**Problem requirements**
Give every line of the data again, exactly.

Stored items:

_ _ _ _ _ _ _

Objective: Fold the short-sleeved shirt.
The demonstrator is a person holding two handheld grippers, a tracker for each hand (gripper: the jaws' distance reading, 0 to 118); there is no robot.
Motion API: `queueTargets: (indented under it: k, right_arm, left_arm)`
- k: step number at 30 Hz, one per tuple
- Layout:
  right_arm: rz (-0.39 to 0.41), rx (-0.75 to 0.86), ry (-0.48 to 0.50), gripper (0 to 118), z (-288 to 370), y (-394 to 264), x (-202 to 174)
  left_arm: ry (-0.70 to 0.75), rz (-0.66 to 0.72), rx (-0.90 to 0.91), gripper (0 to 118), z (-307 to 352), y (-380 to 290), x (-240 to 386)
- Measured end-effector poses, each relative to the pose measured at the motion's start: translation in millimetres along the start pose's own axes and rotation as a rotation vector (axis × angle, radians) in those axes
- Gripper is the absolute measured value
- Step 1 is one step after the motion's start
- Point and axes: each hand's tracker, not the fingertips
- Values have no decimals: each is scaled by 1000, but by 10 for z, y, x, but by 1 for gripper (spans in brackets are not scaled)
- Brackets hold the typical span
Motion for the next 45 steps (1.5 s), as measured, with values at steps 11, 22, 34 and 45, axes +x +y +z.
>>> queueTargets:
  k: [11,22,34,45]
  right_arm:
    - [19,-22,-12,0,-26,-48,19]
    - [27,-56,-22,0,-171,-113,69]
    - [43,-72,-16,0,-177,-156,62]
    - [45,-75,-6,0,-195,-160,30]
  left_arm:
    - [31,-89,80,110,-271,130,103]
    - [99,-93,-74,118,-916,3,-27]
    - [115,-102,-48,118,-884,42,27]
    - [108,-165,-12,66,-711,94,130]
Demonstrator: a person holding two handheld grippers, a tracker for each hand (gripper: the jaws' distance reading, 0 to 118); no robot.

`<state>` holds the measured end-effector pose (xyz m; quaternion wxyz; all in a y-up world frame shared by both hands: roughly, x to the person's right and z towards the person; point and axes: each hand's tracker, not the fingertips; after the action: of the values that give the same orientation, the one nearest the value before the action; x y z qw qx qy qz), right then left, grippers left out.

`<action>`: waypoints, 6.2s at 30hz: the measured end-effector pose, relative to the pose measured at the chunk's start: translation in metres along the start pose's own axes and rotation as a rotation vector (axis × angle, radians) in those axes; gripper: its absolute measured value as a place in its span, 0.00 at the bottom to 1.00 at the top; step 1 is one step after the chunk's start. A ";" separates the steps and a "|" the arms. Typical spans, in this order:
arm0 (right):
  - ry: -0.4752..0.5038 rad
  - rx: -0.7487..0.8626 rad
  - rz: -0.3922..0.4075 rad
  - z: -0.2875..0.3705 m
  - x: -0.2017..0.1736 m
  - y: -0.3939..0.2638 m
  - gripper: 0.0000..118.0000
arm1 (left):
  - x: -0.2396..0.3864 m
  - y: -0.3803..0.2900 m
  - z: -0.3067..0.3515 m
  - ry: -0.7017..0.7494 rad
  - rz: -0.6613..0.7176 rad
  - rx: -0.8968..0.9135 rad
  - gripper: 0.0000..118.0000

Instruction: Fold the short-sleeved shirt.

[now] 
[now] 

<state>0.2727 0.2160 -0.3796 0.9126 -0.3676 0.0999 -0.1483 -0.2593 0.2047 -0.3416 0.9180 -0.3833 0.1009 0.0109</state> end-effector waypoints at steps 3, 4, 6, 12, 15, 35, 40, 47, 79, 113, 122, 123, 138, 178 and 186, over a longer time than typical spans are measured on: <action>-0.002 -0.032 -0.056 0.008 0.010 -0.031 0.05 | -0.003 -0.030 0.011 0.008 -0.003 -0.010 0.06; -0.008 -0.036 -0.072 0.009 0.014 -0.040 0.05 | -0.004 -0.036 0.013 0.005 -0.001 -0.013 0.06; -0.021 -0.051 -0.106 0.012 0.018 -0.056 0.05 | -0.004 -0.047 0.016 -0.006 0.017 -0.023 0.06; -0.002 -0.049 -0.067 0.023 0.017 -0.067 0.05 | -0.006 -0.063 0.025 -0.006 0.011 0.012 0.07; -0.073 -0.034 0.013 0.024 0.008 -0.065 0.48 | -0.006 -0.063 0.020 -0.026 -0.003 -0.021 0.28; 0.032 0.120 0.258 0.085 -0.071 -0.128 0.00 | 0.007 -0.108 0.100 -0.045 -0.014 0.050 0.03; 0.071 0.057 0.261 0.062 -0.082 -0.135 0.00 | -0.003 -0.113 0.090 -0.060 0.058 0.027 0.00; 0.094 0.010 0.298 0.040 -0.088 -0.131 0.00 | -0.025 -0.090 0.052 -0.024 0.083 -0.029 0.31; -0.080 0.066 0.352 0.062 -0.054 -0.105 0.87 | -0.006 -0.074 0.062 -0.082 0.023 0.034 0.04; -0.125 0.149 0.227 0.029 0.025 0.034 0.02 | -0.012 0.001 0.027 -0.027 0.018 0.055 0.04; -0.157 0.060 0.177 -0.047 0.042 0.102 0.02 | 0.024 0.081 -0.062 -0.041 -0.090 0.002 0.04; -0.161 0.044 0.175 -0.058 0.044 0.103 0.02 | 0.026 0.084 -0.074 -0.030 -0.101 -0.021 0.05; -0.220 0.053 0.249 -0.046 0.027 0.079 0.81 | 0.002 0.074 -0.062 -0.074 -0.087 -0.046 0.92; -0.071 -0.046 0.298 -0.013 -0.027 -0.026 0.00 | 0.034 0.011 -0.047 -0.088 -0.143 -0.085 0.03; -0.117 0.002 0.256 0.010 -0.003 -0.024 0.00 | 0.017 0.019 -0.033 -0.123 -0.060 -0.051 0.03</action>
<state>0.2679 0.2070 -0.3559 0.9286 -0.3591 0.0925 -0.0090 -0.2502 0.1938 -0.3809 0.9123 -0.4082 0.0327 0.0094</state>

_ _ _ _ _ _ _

**Problem solution**
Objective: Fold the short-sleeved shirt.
The demonstrator is a person holding two handheld grippers, a tracker for each hand (gripper: the jaws' distance reading, 0 to 118); there is no robot.
Motion API: `queueTargets: (indented under it: k, right_arm, left_arm)`
- k: step number at 30 Hz, one per tuple
- Layout:
  right_arm: rz (-0.39 to 0.41), rx (-0.75 to 0.86), ry (-0.48 to 0.50), gripper (0 to 118), z (-288 to 370), y (-394 to 264), x (-202 to 174)
  left_arm: ry (-0.70 to 0.75), rz (-0.66 to 0.72), rx (-0.90 to 0.91), gripper (0 to 118), z (-307 to 352), y (-380 to 290), x (-240 to 386)
- Measured end-effector poses, each relative to the pose measured at the motion's start: translation in millimetres along the start pose's own axes and rotation as a rotation vector (axis × angle, radians) in those axes
- Gripper is the absolute measured value
- Step 1 is one step after the motion's start
- Point and axes: each hand's tracker, not the fingertips
- Values have no decimals: each is scaled by 1000, but by 10 for z, y, x, but by 1 for gripper (spans in brackets are not scaled)
- Brackets hold the typical span
Motion for the next 45 steps (1.5 s), as measured, with values at steps 11, 22, 34 and 45, axes +x +y +z.
>>> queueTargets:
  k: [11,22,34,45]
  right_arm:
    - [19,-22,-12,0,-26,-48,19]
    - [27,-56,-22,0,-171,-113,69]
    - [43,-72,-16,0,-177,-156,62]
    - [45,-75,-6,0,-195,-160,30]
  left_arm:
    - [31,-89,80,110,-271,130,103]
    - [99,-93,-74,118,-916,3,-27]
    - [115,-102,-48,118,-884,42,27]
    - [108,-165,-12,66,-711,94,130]
Demonstrator: a person holding two handheld grippers, a tracker for each hand (gripper: the jaws' distance reading, 0 to 118); no robot.

`<state>` holds the measured end-effector pose (xyz m; quaternion wxyz; all in a y-up world frame shared by both hands: roughly, x to the person's right and z towards the person; point and axes: each hand's tracker, not the fingertips; after the action: of the values that give the same orientation, the one nearest the value before the action; x y z qw qx qy qz), right then left, grippers left out.

`<action>`: waypoints, 6.2s at 30hz: the measured end-effector pose, relative to the pose measured at the chunk's start: translation in metres along the start pose's own axes and rotation as a rotation vector (axis × angle, radians) in those axes; gripper: its absolute measured value as a place in its span, 0.00 at the bottom to 1.00 at the top; step 1 is one step after the chunk's start. A ";" separates the steps and a "|" the arms. Typical spans, in this order:
arm0 (right):
  - ry: -0.4752..0.5038 rad
  - rx: -0.7487..0.8626 rad
  - rz: -0.3922..0.4075 rad
  - z: -0.2875..0.3705 m
  - x: -0.2017..0.1736 m
  - y: -0.3939..0.2638 m
  - gripper: 0.0000..118.0000
arm1 (left):
  - x: -0.2396..0.3864 m
  - y: -0.3803..0.2900 m
  - z: -0.3067..0.3515 m
  - ry: -0.7017..0.7494 rad
  - rz: -0.6613..0.7176 rad
  - rx: -0.8968..0.9135 rad
  - gripper: 0.0000..118.0000

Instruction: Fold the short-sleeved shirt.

[now] 
[now] 

<state>0.2727 0.2160 -0.3796 0.9126 -0.3676 0.0999 -0.1483 -0.2593 0.2047 -0.3416 0.9180 -0.3833 0.1009 0.0109</state> end-effector waypoints at steps 3, 4, 6, 12, 15, 35, 40, 47, 79, 113, 122, 123, 138, 178 and 186, over a longer time than typical spans are measured on: <action>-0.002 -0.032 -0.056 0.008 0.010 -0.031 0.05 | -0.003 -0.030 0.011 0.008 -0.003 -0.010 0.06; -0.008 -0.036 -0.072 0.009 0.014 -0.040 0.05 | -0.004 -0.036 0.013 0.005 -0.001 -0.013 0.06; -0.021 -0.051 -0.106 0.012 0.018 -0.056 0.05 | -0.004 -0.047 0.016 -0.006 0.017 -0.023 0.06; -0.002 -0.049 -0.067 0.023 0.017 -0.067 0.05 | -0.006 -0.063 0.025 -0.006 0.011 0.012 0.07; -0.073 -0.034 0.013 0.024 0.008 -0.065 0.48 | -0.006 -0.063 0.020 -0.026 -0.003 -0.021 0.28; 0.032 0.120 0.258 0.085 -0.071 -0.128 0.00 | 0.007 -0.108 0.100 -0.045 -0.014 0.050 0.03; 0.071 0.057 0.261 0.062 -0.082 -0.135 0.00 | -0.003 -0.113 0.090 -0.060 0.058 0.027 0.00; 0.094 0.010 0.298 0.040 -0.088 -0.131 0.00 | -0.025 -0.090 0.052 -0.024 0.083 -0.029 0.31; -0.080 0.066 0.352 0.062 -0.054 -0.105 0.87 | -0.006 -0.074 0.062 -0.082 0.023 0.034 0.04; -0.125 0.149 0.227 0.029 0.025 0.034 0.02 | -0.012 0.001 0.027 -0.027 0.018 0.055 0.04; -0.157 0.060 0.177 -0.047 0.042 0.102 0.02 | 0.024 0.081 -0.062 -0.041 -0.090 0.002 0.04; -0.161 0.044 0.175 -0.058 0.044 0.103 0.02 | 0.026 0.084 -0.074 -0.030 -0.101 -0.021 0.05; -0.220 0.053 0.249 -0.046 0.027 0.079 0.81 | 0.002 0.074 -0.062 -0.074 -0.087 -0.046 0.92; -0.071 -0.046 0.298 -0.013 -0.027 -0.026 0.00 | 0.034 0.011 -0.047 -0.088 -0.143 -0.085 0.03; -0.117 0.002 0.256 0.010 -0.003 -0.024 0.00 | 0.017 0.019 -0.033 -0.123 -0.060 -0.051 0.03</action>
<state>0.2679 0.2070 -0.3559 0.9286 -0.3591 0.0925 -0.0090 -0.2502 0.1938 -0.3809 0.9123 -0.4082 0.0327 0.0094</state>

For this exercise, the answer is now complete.